TASK DESCRIPTION: Return exactly the span that opens with the line containing "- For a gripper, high" and closes with the final line of the records, both included.

DATA RECORDS:
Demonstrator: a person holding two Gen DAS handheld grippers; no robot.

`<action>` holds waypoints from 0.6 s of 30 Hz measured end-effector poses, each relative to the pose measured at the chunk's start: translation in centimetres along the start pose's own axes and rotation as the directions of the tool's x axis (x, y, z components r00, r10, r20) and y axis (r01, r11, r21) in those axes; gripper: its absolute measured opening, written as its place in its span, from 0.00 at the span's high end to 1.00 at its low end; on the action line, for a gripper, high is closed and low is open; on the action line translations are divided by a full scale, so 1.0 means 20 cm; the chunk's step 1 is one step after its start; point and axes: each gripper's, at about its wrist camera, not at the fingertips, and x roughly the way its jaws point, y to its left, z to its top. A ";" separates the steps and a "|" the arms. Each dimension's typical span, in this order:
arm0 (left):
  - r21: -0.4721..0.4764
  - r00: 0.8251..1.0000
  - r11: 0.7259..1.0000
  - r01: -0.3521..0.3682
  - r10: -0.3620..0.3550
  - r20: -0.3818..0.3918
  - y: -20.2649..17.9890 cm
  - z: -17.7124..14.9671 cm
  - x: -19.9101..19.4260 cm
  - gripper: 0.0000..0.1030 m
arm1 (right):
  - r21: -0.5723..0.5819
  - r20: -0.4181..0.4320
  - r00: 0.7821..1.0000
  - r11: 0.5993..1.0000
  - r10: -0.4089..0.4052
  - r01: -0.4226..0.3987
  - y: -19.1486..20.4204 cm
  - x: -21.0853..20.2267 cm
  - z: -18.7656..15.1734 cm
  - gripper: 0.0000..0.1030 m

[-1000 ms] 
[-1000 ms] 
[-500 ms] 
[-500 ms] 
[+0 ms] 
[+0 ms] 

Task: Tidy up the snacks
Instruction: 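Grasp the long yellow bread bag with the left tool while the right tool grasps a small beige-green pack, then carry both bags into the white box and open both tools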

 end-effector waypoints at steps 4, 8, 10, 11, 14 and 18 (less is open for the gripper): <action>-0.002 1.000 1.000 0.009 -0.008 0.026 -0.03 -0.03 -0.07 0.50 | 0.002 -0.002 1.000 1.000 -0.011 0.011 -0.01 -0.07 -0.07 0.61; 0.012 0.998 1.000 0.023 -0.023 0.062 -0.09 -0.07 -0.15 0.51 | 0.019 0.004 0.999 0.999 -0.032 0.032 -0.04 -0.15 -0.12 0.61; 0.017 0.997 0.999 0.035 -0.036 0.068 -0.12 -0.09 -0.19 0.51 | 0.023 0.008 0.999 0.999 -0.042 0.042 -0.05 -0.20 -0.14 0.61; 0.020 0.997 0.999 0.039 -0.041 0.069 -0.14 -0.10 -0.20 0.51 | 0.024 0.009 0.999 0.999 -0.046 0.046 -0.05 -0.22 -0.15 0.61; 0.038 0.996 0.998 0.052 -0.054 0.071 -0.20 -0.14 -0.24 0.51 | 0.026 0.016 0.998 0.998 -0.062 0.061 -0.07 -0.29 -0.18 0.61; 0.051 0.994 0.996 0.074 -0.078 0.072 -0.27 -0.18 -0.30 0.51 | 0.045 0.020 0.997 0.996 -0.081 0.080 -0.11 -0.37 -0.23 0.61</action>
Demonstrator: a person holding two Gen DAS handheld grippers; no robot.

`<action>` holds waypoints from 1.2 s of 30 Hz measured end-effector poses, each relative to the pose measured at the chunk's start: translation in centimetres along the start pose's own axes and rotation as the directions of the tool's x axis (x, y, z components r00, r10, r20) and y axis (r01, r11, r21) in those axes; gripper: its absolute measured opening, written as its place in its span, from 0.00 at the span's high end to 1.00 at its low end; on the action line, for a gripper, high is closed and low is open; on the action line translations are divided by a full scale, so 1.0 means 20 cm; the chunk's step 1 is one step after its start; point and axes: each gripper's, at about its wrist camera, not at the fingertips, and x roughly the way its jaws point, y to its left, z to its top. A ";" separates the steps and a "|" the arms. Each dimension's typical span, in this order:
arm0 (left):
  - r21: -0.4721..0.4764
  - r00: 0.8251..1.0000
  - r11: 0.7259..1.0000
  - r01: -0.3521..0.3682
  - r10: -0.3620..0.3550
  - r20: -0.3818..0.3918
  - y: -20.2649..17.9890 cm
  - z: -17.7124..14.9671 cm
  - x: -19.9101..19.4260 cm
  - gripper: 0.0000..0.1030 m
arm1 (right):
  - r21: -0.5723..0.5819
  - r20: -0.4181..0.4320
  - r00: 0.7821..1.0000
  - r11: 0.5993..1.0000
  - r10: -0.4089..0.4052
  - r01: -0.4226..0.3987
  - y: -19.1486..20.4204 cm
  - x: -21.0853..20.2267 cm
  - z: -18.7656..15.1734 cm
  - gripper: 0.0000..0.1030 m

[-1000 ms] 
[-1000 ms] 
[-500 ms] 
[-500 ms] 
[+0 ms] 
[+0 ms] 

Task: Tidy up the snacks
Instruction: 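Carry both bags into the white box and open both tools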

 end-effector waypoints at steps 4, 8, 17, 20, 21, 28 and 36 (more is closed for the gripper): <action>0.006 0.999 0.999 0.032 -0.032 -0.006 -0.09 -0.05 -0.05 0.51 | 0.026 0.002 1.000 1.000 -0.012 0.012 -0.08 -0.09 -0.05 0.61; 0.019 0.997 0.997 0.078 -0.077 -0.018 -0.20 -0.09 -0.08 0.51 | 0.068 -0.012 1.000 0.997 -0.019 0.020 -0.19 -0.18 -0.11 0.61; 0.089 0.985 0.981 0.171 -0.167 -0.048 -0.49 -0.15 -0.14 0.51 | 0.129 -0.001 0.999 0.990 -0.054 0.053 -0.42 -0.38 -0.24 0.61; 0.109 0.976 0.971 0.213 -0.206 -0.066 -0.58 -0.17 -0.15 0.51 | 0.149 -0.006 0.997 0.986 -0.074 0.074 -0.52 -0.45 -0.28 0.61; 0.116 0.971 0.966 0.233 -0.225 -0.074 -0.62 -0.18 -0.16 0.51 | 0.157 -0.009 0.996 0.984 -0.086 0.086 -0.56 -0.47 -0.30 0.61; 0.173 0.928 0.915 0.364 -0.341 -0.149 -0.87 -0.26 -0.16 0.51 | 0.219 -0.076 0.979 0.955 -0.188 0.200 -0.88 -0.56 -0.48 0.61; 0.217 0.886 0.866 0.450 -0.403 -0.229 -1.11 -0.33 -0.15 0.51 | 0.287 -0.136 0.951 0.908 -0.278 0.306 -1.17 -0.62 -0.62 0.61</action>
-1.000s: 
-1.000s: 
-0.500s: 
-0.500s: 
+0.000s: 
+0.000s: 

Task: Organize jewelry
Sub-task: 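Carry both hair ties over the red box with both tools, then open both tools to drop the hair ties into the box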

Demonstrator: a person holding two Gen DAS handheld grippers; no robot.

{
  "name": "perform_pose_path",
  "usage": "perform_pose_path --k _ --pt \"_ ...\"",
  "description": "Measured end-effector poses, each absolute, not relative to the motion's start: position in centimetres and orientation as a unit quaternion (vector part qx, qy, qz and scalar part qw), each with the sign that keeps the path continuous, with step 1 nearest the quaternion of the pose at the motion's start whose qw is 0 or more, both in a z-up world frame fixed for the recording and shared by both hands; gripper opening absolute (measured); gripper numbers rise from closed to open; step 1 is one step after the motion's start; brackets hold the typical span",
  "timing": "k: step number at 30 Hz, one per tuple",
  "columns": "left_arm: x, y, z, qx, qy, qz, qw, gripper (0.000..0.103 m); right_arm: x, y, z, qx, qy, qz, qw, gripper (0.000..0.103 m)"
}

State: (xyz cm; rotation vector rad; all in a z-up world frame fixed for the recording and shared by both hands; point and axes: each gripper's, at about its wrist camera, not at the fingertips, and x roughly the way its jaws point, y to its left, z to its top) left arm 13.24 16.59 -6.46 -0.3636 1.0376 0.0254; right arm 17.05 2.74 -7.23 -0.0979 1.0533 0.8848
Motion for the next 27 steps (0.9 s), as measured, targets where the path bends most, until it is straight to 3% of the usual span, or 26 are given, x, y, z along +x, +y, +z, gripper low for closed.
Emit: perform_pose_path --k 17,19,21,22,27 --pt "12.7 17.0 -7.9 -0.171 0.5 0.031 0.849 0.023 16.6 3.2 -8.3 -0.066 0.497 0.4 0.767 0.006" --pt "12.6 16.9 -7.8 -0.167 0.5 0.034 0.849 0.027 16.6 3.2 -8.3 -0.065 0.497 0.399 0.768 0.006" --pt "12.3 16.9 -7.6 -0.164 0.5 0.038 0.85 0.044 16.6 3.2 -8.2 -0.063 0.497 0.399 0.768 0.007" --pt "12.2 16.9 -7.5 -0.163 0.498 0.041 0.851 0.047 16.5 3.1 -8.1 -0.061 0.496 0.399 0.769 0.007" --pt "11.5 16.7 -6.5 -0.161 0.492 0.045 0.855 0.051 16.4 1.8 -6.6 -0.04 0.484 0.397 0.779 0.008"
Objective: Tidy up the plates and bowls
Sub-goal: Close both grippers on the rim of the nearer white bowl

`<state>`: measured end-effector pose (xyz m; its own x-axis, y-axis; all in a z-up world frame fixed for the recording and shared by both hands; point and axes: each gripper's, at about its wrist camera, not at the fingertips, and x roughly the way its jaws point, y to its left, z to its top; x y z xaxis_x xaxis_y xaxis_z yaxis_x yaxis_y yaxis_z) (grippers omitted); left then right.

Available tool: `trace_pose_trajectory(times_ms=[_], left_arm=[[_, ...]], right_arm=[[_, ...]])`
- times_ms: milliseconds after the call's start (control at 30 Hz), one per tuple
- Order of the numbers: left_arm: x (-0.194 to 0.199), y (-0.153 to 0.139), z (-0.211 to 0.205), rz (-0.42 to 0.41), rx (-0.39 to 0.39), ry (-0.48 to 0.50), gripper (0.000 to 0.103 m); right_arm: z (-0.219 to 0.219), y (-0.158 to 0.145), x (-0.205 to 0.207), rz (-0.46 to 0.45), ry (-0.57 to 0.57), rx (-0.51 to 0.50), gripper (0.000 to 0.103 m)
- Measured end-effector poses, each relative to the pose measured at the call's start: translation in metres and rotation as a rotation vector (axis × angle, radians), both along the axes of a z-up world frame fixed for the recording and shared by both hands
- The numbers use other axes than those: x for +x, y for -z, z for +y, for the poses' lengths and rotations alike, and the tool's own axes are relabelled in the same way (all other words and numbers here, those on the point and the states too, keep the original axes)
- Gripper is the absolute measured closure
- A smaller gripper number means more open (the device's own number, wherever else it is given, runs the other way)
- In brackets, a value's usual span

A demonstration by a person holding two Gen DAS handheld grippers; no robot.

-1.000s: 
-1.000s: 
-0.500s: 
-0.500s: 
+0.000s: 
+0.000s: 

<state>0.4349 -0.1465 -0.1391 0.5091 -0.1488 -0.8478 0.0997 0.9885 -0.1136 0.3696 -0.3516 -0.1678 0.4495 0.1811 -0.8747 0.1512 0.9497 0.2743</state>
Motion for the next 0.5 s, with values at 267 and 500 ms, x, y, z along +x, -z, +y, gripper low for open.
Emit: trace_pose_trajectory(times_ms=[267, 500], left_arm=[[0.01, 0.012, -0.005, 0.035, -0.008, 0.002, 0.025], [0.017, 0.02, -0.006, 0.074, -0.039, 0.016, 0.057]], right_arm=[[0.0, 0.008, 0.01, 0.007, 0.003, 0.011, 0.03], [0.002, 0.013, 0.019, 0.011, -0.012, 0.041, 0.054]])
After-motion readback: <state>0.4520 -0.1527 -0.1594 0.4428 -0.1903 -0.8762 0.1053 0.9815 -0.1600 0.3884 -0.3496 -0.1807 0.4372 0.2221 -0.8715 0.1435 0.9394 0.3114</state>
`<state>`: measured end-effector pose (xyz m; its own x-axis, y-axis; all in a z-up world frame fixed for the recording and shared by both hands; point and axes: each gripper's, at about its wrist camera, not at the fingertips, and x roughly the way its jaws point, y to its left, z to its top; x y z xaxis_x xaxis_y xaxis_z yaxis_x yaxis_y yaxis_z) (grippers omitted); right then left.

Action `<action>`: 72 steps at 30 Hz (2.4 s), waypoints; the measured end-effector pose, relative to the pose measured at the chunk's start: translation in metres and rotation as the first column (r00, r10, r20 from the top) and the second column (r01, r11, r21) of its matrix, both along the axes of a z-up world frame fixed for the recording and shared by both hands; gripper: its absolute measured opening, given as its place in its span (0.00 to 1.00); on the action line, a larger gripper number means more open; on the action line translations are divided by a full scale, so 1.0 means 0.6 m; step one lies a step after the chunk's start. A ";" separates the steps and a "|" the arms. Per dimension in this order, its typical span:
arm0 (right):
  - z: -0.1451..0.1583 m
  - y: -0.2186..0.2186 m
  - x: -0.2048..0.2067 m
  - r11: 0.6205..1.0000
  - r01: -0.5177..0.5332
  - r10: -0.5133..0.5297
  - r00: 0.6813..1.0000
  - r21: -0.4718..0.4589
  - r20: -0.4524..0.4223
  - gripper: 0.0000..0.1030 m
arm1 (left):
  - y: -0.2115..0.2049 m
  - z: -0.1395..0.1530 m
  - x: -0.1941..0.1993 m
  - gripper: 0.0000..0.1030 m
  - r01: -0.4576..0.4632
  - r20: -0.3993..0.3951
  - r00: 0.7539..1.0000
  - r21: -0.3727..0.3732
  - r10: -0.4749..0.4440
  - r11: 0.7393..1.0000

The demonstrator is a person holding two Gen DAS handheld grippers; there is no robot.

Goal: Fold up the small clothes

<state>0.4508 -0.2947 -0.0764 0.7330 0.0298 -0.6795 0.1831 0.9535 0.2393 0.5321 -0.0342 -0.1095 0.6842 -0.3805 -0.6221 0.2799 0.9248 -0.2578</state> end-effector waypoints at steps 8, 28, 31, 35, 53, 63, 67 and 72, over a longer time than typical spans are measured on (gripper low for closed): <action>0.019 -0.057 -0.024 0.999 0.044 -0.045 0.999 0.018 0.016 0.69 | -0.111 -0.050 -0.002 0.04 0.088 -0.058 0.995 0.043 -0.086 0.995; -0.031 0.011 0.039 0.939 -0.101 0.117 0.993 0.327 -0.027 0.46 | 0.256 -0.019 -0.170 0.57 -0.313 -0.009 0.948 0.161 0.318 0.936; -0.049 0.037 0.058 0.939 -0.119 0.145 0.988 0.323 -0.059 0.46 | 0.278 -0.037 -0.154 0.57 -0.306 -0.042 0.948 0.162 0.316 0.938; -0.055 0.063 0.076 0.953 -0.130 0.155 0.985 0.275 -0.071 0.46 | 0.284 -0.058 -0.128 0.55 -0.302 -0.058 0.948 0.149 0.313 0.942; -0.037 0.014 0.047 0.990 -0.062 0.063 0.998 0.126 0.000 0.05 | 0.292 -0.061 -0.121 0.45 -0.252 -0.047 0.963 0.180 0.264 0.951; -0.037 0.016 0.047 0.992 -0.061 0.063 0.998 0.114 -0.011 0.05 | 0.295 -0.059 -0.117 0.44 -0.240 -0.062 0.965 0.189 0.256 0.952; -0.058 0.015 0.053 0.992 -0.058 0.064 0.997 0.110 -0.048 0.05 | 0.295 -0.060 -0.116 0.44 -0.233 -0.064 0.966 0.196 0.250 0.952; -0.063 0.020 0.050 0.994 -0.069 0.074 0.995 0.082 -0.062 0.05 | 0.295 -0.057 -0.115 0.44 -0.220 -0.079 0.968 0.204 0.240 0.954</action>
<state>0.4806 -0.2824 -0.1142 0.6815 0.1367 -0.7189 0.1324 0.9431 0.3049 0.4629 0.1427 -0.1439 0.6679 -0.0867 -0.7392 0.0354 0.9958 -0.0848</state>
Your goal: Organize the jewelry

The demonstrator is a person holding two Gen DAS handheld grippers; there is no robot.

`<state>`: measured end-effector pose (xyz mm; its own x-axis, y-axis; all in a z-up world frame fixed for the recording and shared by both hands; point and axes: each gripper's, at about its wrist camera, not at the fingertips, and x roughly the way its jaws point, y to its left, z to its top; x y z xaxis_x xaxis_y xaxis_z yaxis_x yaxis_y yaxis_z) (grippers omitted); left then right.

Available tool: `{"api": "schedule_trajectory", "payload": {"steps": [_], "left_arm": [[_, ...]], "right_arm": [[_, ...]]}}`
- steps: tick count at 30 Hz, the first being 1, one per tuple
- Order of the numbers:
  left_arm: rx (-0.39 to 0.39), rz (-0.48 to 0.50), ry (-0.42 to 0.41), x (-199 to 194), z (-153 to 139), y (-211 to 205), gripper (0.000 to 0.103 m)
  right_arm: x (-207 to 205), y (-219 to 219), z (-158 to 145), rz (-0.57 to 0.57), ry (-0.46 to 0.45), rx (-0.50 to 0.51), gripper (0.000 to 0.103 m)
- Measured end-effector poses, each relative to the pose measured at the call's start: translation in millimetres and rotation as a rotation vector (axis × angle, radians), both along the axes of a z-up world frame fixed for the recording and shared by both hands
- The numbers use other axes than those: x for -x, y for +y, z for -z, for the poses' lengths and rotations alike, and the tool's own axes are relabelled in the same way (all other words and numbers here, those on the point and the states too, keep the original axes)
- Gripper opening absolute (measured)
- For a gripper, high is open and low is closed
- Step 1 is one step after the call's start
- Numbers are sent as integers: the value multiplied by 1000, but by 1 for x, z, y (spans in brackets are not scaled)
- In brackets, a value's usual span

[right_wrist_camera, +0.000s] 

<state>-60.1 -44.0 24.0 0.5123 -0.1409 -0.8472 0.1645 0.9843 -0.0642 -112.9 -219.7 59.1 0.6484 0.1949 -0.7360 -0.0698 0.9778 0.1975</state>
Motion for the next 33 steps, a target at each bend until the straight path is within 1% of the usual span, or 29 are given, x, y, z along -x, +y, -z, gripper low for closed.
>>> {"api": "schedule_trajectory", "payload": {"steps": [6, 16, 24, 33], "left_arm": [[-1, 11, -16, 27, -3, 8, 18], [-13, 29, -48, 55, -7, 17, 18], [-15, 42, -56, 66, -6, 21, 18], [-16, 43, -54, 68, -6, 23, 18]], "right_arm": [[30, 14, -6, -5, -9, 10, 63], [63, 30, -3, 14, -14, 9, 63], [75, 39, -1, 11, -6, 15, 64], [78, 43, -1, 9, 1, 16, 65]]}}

ANSWER SECTION:
- For a gripper, high is open and low is closed
- Step 1 is one step after the call's start
- Numbers are sent as integers: the value multiplied by 1000, but by 1 for x, z, y (spans in brackets are not scaled)
- In brackets, a value's usual span

[right_wrist_camera, +0.000s] 

<state>-60.1 -44.0 24.0 0.5123 -0.1409 -0.8472 0.1645 0.9843 -0.0642 -112.9 -219.7 59.1 0.6484 0.1949 -0.7360 -0.0698 0.9778 0.1975</state>
Motion for the next 33 steps, a target at each bend until the straight path is within 1% of the usual span, or 29 are given, x, y, z along -x, +y, -z, gripper low for closed.
>>> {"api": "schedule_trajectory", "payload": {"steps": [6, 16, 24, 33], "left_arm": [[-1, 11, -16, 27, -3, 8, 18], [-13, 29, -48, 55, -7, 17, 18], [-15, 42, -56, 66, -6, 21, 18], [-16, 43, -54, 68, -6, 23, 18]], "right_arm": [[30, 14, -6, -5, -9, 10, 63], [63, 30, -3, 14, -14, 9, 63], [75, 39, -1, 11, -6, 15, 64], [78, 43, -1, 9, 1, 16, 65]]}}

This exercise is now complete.